» **WHAT IS EXPECTED**
Copy out, from the data, each line containing the string "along".

++++ EXERCISE INPUT ++++

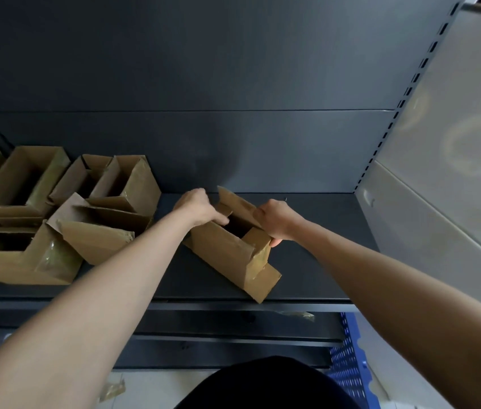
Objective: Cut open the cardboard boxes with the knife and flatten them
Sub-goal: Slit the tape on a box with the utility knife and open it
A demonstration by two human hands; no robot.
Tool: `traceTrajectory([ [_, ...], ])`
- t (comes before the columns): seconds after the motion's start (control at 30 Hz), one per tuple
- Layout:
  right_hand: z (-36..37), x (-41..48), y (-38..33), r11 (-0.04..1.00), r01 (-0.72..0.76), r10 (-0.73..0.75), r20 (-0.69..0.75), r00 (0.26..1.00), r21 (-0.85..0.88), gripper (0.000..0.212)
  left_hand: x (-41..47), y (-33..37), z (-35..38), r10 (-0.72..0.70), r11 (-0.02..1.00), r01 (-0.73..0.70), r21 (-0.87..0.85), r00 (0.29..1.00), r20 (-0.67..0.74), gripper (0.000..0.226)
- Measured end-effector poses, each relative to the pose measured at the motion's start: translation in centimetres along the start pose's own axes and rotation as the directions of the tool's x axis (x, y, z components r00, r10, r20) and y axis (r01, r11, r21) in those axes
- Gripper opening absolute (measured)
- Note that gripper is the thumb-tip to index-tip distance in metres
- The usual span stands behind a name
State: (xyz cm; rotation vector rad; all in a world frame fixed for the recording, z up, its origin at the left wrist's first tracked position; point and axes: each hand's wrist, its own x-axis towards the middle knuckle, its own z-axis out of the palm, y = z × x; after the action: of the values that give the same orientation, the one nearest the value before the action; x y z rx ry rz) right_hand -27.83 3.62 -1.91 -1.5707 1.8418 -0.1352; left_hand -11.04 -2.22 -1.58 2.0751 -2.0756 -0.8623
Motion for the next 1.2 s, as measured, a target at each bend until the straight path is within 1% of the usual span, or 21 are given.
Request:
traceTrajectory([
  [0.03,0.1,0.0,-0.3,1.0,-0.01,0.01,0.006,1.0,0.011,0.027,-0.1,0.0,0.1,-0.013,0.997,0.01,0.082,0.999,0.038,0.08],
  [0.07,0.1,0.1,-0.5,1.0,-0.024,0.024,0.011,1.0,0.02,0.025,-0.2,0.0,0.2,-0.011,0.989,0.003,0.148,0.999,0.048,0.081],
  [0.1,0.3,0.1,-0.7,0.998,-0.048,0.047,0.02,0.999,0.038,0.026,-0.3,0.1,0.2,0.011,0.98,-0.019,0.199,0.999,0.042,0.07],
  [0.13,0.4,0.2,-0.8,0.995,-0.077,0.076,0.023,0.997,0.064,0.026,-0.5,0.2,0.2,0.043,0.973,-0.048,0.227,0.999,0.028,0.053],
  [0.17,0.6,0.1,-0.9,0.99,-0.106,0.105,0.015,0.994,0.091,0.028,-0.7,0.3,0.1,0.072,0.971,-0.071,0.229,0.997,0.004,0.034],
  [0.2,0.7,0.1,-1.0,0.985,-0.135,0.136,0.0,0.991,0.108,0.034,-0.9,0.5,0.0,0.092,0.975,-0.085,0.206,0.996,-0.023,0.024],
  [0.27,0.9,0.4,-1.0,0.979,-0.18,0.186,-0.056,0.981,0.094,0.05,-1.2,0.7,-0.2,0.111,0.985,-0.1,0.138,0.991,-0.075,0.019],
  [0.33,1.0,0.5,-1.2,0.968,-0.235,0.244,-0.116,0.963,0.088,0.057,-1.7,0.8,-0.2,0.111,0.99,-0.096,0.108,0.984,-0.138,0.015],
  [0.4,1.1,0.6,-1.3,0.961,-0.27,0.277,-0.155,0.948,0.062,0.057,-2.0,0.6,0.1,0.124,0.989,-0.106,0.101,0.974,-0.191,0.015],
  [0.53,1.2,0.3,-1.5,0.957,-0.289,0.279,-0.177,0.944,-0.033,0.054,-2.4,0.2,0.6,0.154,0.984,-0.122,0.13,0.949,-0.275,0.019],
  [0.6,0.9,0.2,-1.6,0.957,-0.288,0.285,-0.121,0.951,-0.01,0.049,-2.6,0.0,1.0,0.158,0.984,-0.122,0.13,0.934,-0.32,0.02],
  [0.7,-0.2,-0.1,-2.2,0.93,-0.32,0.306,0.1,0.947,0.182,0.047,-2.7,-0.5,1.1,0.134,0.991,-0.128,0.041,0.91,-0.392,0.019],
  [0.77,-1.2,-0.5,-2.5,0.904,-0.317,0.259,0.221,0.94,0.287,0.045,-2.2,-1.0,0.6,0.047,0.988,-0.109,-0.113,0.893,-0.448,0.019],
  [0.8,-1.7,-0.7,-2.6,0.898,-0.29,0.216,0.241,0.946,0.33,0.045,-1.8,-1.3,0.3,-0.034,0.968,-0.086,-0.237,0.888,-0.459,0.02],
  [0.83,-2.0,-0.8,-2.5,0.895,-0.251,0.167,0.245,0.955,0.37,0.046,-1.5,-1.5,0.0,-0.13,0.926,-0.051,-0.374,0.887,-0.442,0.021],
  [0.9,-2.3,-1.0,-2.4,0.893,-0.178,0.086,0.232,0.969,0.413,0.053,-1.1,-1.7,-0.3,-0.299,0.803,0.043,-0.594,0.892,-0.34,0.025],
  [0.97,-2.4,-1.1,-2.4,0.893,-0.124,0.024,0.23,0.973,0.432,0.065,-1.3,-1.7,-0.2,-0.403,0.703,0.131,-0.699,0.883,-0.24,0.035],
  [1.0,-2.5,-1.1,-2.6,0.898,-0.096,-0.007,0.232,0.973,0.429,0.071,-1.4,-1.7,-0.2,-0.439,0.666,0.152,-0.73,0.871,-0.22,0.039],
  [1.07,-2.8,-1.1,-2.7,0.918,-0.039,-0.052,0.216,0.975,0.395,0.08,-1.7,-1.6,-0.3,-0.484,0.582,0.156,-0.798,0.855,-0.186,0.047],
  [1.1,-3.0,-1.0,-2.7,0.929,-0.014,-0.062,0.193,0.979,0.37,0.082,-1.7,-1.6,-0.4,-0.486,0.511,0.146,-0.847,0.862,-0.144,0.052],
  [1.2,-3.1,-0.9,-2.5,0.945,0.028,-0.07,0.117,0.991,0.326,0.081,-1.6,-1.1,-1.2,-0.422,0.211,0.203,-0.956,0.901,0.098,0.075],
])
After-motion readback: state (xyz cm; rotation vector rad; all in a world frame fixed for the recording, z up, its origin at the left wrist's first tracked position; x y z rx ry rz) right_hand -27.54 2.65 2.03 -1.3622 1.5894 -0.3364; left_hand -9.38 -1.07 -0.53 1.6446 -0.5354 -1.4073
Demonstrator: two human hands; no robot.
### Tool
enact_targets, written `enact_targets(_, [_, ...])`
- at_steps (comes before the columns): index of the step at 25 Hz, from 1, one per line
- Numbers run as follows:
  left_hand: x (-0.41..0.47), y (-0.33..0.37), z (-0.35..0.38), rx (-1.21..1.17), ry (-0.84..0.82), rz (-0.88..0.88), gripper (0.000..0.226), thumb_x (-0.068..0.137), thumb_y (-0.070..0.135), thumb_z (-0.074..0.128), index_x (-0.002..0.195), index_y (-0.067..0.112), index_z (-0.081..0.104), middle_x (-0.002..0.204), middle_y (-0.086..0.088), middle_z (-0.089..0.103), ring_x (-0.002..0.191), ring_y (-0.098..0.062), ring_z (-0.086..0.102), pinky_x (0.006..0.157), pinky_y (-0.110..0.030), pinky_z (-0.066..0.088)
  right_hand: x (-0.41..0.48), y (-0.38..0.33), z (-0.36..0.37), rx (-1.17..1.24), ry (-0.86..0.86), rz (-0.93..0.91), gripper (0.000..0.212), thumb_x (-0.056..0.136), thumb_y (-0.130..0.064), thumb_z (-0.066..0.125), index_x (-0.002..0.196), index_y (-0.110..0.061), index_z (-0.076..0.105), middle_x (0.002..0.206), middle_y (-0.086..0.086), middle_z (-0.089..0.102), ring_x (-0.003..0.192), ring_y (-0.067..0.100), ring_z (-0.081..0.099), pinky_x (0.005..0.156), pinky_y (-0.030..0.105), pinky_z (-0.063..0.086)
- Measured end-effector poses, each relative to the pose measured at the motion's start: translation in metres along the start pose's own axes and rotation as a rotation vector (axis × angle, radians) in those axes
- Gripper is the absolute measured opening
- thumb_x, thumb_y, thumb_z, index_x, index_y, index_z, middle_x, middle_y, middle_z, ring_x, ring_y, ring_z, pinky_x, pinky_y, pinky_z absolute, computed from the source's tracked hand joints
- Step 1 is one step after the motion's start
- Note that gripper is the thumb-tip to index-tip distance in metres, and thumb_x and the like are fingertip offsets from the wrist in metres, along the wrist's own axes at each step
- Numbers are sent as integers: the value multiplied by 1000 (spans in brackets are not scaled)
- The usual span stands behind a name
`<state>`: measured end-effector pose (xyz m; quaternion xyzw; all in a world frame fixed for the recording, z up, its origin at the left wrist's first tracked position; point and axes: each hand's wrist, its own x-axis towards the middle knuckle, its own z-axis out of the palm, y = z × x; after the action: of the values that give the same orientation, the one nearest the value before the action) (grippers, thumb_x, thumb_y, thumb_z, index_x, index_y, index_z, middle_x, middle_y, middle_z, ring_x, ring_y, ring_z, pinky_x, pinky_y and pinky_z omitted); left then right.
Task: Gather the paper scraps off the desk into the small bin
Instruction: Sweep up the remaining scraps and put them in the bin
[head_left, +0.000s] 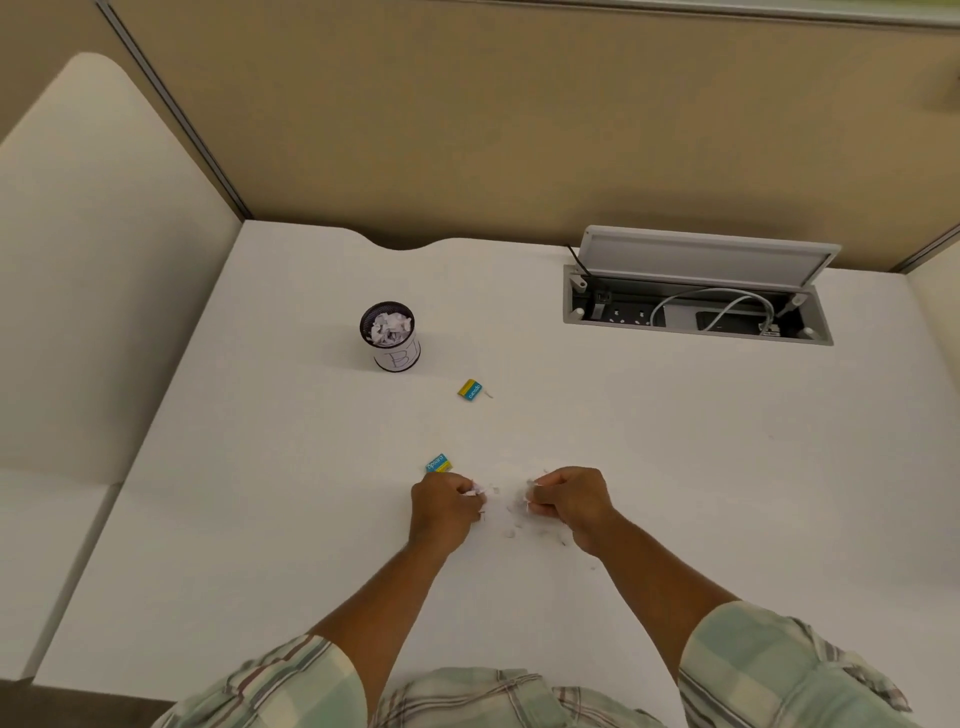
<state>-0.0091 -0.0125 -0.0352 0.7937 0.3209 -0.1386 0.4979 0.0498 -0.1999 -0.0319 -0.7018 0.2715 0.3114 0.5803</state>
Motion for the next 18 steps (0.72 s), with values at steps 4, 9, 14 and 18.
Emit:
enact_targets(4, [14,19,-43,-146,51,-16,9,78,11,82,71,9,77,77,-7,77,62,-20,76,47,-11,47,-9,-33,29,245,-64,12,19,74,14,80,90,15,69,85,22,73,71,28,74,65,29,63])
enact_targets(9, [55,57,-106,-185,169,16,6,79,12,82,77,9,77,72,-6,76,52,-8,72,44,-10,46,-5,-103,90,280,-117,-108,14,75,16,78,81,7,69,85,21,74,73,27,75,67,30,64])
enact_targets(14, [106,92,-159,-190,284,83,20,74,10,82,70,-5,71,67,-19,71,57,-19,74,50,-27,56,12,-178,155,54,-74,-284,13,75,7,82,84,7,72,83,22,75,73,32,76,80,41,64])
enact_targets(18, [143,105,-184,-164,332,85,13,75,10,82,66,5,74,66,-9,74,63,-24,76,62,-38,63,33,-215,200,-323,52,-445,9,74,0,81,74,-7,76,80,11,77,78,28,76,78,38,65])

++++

» **RESPONSE**
- Measured end-effector poses, each relative to the pose measured at the motion's start: translation in centimetres along the start pose's own axes and rotation as the directions of the tool's x axis (x, y, z components r00, r10, r20) and y axis (r01, r11, r21) in those axes
- Measured end-effector poses, each relative to the pose measured at the motion's start: translation in metres along the start pose's own axes and rotation as a rotation vector (axis × angle, radians) in those axes
- Note that gripper is the thumb-tip to index-tip distance in metres, and thumb_x and the like are fingertip offsets from the wrist in metres, along the wrist's own axes at each step

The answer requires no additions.